He also explicitly disallows immortality/downloading, based on what are I consider fairly specious arguments: in particular

Immortality? Suns die, galaxies die, the universe dies. Nothing is immortal outside of God’s heaven. We will all die one day. Leaving Earth won’t stop it.

It's quite true that no immortality scheme would be perfect, but merely being able to live (say) a few hundred or few thousand years would be perfectly adequate to permit a small interstellar civilization with considerable cultural and political unity. And, of course, if you're concerned about the fate of humanity in general, unity isn't necessary -- a galactic-scale balkanized STL civilization, or even Sagan's cooperative "Galactic Federation," would require little political unity yet would ensure the survival of Man and many of his memes into the indefinite future.

Brain downloads: transferring something that has four switches (up and down in both directions) to a system works through binaries?

(from http://mundane-sf.blogspot.com/2007/09/take-third-star-on-left-and-on-til.html)

This is so scientifically illiterate that I am astounded he said this in public. There are some fairly serious obstacles to brain downloading, though these are mostly because we don't yet know how the human mind works and is supported by the physical structure of the brain at the nuts-and-bolts level. However, the system he describes could be easily mapped to binary by using two bits per switch ("00"="not present", "01"="inactive," "10"="up" and "11"="down"), as anyone who's taken an Introduction to Computer Science course would instantly realize. Hence, each unit could be represented by a sixteen-bit "word," well within the capabilities of even existing computers!

Again, there are obstacles to this technology (for one thing, it's much more complex than Ryman describes), but this isn't one of them!

Secondly, and even more devastatingly, they dismiss interplanetary expansion by, without even discussing their reasoning, assuming that we can only colonize planets which are "habitable like Earth." He dismisses colonizing worlds within our own Solar System, such as Mars, with:

Terraforming Mars may be a better bet than travelling those vast distances to terraform a rocky, radioactive wilderness.

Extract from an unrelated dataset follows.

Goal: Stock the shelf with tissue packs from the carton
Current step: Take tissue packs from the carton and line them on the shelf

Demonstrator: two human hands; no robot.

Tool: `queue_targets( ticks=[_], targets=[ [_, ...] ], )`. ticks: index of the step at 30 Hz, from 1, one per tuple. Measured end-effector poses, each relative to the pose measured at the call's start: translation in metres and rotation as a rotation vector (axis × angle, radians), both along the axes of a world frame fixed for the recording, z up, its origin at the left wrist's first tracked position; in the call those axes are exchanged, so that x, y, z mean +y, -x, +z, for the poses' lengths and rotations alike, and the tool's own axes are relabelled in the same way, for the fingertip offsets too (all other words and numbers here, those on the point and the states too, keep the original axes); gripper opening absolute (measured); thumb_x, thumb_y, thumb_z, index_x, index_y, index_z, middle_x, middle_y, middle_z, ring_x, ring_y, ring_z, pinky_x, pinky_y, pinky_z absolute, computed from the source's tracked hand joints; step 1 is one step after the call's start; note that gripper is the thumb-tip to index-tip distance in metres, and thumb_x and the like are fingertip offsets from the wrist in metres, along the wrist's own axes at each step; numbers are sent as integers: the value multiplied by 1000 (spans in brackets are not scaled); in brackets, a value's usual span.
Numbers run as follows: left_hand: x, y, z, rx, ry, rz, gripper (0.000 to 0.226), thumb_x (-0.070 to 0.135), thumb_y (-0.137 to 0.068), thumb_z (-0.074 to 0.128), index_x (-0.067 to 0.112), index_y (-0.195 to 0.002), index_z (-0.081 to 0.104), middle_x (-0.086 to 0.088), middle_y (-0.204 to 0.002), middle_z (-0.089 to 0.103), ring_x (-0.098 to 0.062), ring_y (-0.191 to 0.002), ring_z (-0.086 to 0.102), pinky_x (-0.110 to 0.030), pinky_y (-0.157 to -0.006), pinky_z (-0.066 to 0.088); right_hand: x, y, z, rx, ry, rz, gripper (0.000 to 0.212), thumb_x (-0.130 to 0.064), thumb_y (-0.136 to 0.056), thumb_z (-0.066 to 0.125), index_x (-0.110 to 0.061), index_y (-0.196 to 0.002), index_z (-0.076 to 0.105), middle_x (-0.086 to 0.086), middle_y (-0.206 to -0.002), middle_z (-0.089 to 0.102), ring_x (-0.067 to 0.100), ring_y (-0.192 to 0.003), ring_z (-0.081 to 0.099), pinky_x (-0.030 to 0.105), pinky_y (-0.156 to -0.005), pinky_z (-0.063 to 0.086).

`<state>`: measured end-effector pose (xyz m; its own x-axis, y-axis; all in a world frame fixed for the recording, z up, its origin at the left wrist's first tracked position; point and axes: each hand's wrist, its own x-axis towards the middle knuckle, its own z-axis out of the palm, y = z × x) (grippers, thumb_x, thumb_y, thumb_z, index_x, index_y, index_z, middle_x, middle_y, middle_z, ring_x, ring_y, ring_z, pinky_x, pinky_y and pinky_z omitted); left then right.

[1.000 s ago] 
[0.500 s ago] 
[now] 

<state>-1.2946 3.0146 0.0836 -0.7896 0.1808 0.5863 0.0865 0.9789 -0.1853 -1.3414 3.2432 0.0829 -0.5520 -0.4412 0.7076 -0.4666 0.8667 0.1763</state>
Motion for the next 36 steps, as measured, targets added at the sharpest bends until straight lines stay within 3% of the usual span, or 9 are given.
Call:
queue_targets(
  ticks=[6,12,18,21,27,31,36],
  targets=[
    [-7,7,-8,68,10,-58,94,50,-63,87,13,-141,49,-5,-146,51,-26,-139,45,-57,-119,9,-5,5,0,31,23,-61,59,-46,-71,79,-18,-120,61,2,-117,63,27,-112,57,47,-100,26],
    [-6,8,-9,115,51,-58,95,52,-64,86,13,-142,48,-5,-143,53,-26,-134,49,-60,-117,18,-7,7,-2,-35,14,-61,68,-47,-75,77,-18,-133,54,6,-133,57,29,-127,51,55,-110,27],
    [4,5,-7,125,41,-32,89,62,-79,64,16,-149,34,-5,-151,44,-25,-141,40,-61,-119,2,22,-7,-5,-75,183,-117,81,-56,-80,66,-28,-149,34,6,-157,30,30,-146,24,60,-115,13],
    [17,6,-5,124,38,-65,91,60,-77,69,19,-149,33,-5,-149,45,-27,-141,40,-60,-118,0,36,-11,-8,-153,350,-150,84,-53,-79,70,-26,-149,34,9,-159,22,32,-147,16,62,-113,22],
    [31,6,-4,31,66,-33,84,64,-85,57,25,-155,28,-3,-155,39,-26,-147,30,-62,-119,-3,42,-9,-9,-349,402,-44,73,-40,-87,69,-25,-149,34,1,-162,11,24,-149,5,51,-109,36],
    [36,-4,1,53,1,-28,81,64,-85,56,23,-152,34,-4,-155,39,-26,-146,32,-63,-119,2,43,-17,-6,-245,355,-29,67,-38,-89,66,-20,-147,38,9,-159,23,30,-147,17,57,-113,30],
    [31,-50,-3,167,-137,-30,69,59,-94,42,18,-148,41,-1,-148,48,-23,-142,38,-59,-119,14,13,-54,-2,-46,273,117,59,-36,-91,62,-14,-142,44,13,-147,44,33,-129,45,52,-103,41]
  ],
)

Both efforts would take tens of thousand years. What human endeavour has lasted tens of thousands of years?

which implies that we must terrfaorm to colonize. But we already, in theory, know how to create self-sustaining life support systems, assuming that we are allowed to import energy (and some quantity of replacement volatiles to compensate for leakage) into the loop. The technology enabling us to do this in practice is not far off, certainly not far off on the time horizons of science fiction.

And why "tens of thousands of years" to terraform Mars? That's pessimistic even in terms of present-day engineering capabilities. Wouldn't both the technology and the engineering capabilities increase, even a bit, after even a few decades to centuries of attempting the project?

By the way, this techno-pessimism has a trap that Ryman hasn't seen yet. If we're so totally limited to present-day science and technology, forever, how are we to prevent the Earth's ecosystem from collapsing? We don't yet know how to do this, and the technologies that we would have to develop to do so are essentially similar to the ones which we would need to terraform another planet.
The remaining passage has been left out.